4. Kekeliruan Kronologis dan Generalisasi Sejarah
Penulis syubhat tersebut melakukan kesalahan fatal berupa bias sejarah (anakhronisme) dan generalisasi mutlak.
• Kasus Galileo Galilei: Peristiwa dipaksanya Galileo berlutut dan pengekangan ilmuwan adalah noktah hitam sejarah Abad Pertengahan di Eropa Barat (trauma hubungan gereja dan sains), bukan sejarah peradaban Islam [^6]. Di belahan dunia Islam pada era yang sama (Islamic Golden Age), para ilmuwan justru dibiayai oleh negara. Otoritas kekhalifahan mendirikan Baitul Hikmah (Rumah Kebijaksanaan) sebagai pusat riset, laboratorium, dan penerjemahan filsafat serta sains tanpa rasa takut kehilangan kekuasaan [^7].
• Kasus Umar Khayyam: Mengklaim Umar Khayyam "dipinggirkan" karena kecerdasannya adalah fiksi sejarah. Beliau adalah ilmuwan yang sangat dihormati di masanya.

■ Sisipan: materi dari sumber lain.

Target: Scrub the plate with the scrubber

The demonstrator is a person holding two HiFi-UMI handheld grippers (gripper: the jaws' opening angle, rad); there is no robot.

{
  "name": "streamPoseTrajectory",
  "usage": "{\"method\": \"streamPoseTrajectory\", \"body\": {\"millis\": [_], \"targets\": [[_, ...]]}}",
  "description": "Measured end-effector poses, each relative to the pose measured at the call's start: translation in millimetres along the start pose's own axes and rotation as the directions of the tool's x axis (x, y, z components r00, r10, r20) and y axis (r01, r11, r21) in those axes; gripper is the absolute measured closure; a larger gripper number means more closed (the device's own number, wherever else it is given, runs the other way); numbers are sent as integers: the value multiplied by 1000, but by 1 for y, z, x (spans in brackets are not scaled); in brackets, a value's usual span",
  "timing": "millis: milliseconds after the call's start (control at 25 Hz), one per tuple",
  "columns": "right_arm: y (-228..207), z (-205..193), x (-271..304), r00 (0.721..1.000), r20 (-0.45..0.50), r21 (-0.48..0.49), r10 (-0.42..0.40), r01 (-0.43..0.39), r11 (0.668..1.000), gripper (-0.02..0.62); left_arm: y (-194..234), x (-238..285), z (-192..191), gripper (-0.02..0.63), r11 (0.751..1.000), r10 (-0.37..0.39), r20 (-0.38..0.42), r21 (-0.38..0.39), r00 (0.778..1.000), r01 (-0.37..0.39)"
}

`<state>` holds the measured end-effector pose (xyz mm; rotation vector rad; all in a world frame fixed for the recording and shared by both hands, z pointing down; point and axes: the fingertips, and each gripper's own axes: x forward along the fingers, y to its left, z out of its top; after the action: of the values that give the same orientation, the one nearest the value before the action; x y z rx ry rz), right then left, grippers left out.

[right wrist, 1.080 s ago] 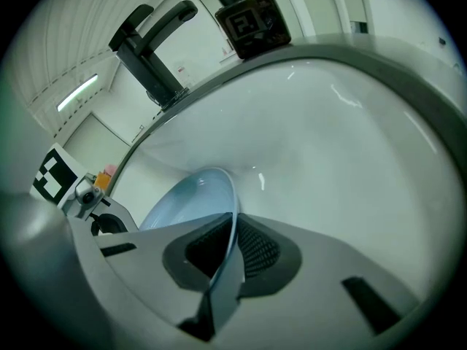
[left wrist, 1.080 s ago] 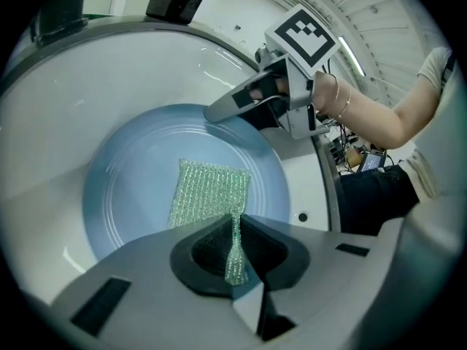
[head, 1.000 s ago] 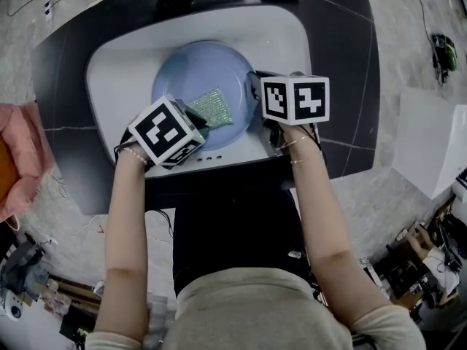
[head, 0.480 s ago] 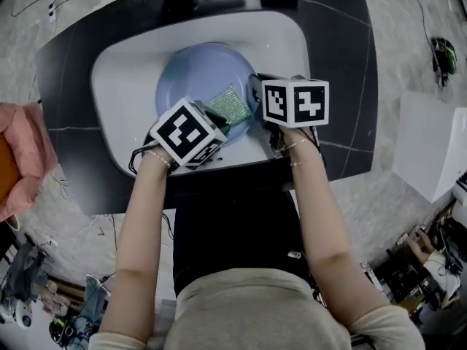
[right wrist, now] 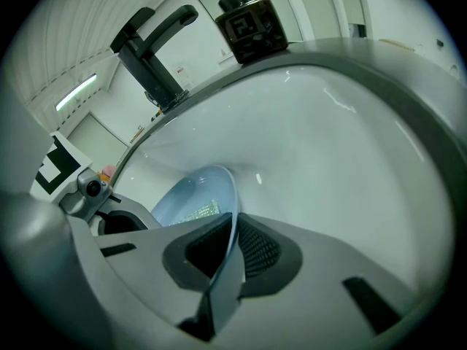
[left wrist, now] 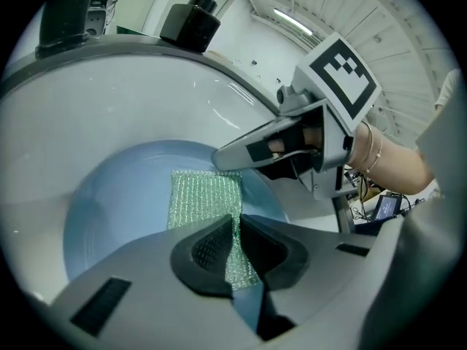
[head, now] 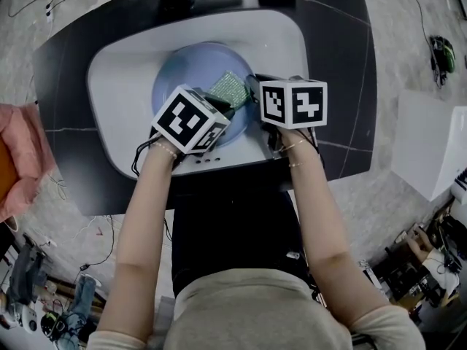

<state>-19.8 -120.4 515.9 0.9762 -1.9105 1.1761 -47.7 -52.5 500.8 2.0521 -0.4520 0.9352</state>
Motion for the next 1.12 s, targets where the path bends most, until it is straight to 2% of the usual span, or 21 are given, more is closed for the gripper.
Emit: {"method": "streamPoseTrajectory", "body": {"millis": [320, 560, 800, 1000, 1120], "targets": [[-1, -3, 4, 1000, -9, -6, -1, 1, 1000, 561, 16, 0, 2, 558, 1000, -14, 2, -5, 1000, 14], [-2, -4, 5, 1000, -17, 0, 4, -4, 1000, 561, 26, -2, 3, 558, 998, -63, -3, -5, 998, 63], [-1, -6, 7, 1000, -29, 1, 4, -4, 1000, 561, 53, -11, 0, 560, 998, 33, 12, -58, 999, -32], [-1, -6, 7, 1000, -30, 4, 4, -4, 1000, 561, 75, -20, -6, 560, 988, 133, 0, -77, 991, -132], [0, -6, 7, 1000, -27, 4, 6, -6, 1000, 561, 81, -25, -12, 560, 983, 163, -19, -86, 986, -164]]}}
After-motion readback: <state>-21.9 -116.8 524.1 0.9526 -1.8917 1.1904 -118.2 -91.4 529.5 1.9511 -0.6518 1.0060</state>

Otoritas Muslim (Sultan Malik-Shah I dan Wazir Nizam al-Mulk) justru memfasilitasi Khayyam untuk memimpin observatorium besar di Isfahan dan mendesain Kalender Jalali—sebuah kalender surya yang tingkat akurasinya melampaui kalender masehi pada zamannya [^8].
• Kasus Salman Rushdie: Kasus ini bukan bentuk ketakutan agama terhadap sebuah buku atau pikiran kritis. Kasus ini murni masalah pertanggungjawaban hukum atas tindakan penistaan (blasphemy), pembunuhan karakter, dan penyebaran fitnah keji terhadap figur suci. Bahkan dalam konvensi hukum modern dan hak asasi internasional sekalipun, kebebasan berpikir dan berekspresi dibatasi oleh regulasi yang melarang ujaran kebencian (hate speech) dan pencemaran nama baik yang dapat memicu konflik sosial [^9].
Kesimpulan
Islam tidak pernah menempatkan kecerdasan sebagai musuh keimanan. Narasi yang menuduh agama takut pada orang yang berpikir hanyalah upaya memproyeksikan trauma sejarah peradaban lain ke dalam Islam. Di dalam Islam, buku, pena, riset, dan pertanyaan kritis adalah instrumen utama untuk meruntuhkan ilusi dan mitos, guna mengantarkan manusia pada kebenaran hakiki. Islam tidak pernah retak karena manusia mulai bertanya; Islam justru runtuh di hati pemeluknya ketika mereka berhenti berpikir.
Catatan Kaki:
[^1]: Lihat Ibnu Katsir, Tafsir al-Qur'an al-Azhim, Jilid 5, hlm. 76. Beliau menjelaskan bahwa Allah melarang berbicara atau bertindak tanpa landasan dasar ilmu pengetahuan yang pasti (al-yaqin), serta melarang keras dugaan kosong (al-wahm) atau ikut-ikutan tanpa dalil (taqlid).
[^2]: Lihat Al-Qurthubi, Al-Jami' li Ahkam al-Qur'an, Jilid 2, hlm. 68. Ayat ini menjadi dalil kewajiban menggunakan nalar logis (al-istidlal) dalam menguji sebuah klaim kebenaran.
[^3]: Lihat As-Sa'di, Taisir al-Karim ar-Rahman fi Tafsir Kalam al-Mannan, hlm. 317. Beliau menegaskan bahwa manusia yang tidak menggunakan fungsi pendengaran, penglihatan, dan akalnya untuk memahami kebenaran kedudukannya lebih rendah daripada hewan ternak.
[^4]: Lihat Al-Ghazali, Ihya Ulumuddin, Jilid 1, Kitab al-Ilmi, Bab 1 tentang keutamaan ilmu dan belajar.
[^5]: Lihat Ibnu Qayyim al-Jauziyyah, Miftah Dar as-Sa'adah, Jilid 1, hlm. 233. Beliau memaparkan hubungan linier bahwa semakin luas ilmu seseorang terhadap penciptaan dan syariat Allah, maka akan semakin besar pula rasa pengagungan (khasyyah) di dalam hatinya.
[^6]: Mengenai konflik sejarah sains dan gereja di Barat, lihat John William Draper, History of the Conflict Between Religion and Science (New York: D. Appleton and Co., 1874).
[^7]: Mengenai sejarah keemasan sains dalam Islam, lihat George Sarton, Introduction to the History of Science (Baltimore: Carnegie Institution of Washington, 1927); lihat juga Seyyed Hossein Nasr, Science and Civilization in Islam (Harvard University Press, 1968).
[^8]: Terkait biografi dan posisi kehormatan Umar Khayyam di istana Seljuk, lihat Al-Qifthi, Tarikh al-Hukama, hlm. 243-244. Lihat juga versi modern dalam jurnalisme sejarah sains: Edward FitzGerald, The Rubaiyat of Omar Khayyam (Preface on Khayyam's life as an astronomer under Sultan Malik-Shah).
[^9]: Bandingkan dengan batasan kebebasan berekspresi internasional dalam International Covenant on Civil and Political Rights (ICCPR) Pasal 19 ayat 3 dan Pasal 20, yang melarang segala bentuk penyebaran kebencian berbasis agama atau ras yang menghasut diskriminasi atau kekerasan.